What I think about CephFS in OpenStack

Jun 23, 2013 shan

I recently had some really interesting questions that led to some nice discussions. Since I received the same question twice, I thought it might be good to share the matter with the community.

The question was pretty simple and obvioulsy the context is about OpenStack:

Can I use CephFS to store my virtual machine disks?

The question is pretty fair since Ceph acts as a wonderful storage backend for OpenStack and is well implemented in Nova, Glance and Cinder. And it’s getting better and better after each stable release. For me Ceph is definitely the de facto storage for OpenStack. The main goal of using CephFS is that you can entirely abstract /var/lib/nova/instances by mounting CephFS on it. It’s transparent for the end-users, and it’s an operator choice. At the end, you get a shared storage for your VMs disks. This sounds great but everyone knows that CephFS is not ready yet.

Before answering the question what I always like to start with is a bit of history and legacy issues with filesystem in general. I won’t be dealing with the need of shared centralized data. Here I’ll just try to explain why people think they need a DFS in a traditionnal computing environment (ISP oriented).
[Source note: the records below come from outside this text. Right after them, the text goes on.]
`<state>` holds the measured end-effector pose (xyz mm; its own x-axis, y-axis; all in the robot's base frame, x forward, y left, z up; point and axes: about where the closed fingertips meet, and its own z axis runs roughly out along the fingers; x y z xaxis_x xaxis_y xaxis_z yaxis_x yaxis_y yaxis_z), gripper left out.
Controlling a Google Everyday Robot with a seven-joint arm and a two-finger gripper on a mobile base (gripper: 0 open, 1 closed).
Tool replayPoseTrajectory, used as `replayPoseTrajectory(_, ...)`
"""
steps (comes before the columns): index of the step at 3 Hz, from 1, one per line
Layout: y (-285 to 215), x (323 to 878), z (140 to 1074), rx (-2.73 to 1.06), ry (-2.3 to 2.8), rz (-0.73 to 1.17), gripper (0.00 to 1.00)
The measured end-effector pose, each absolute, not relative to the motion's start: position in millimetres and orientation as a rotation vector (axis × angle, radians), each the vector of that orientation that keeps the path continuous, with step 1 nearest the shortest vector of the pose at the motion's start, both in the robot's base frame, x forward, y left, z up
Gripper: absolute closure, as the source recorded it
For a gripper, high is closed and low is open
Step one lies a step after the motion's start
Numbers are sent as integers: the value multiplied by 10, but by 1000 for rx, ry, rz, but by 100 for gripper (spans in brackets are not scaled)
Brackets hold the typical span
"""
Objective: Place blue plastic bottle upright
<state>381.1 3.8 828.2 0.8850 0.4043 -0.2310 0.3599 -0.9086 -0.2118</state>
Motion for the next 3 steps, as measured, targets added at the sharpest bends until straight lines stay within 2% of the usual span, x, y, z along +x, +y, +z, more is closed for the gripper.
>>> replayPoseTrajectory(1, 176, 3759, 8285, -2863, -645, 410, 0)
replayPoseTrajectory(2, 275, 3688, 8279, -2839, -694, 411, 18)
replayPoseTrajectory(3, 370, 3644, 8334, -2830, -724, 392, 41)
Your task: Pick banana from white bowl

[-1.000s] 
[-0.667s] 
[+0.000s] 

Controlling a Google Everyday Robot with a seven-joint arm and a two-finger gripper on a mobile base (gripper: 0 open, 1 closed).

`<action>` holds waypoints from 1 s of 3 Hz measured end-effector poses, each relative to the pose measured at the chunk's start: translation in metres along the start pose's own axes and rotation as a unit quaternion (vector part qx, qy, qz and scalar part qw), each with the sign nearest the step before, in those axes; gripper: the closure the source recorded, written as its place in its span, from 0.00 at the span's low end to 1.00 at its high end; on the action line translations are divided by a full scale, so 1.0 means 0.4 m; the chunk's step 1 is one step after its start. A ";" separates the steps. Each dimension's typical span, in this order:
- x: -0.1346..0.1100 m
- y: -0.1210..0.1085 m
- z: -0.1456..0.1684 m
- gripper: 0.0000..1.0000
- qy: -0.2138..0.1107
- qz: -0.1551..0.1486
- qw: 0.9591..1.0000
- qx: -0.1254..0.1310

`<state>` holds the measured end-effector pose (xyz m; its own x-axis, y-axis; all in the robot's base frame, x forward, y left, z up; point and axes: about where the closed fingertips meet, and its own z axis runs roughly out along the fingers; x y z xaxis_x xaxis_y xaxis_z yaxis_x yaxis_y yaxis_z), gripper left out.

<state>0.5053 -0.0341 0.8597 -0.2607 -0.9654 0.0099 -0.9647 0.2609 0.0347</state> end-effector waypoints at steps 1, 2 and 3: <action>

Distributed file systems try to answer the main issue of legacy applications, typically webservers but also bringing HA on the underlying storage of traditionnal softwares. Classically, you have plenty webservers on your frontend that are accessing the same storage backend (this old good NFS), that contains the files of the website. Because of the design of the application, webservers need to be able to access all the files at the same time (because it makes the application easy to scale) and DFS is a good anwser to that. It’s just a common use case, there are others just like storing all the VM disks on a shared storage. This method brings irrefutable benefits such as VMs HA for the clients and smooth maintenance for the operators (even if DFS can be a real pain sometimes for the operators).

But how about satisfaying everyone without using a DFS? Huh? Is it really possible? Yes yes! But now, let’s try to focus on the CephFS use case.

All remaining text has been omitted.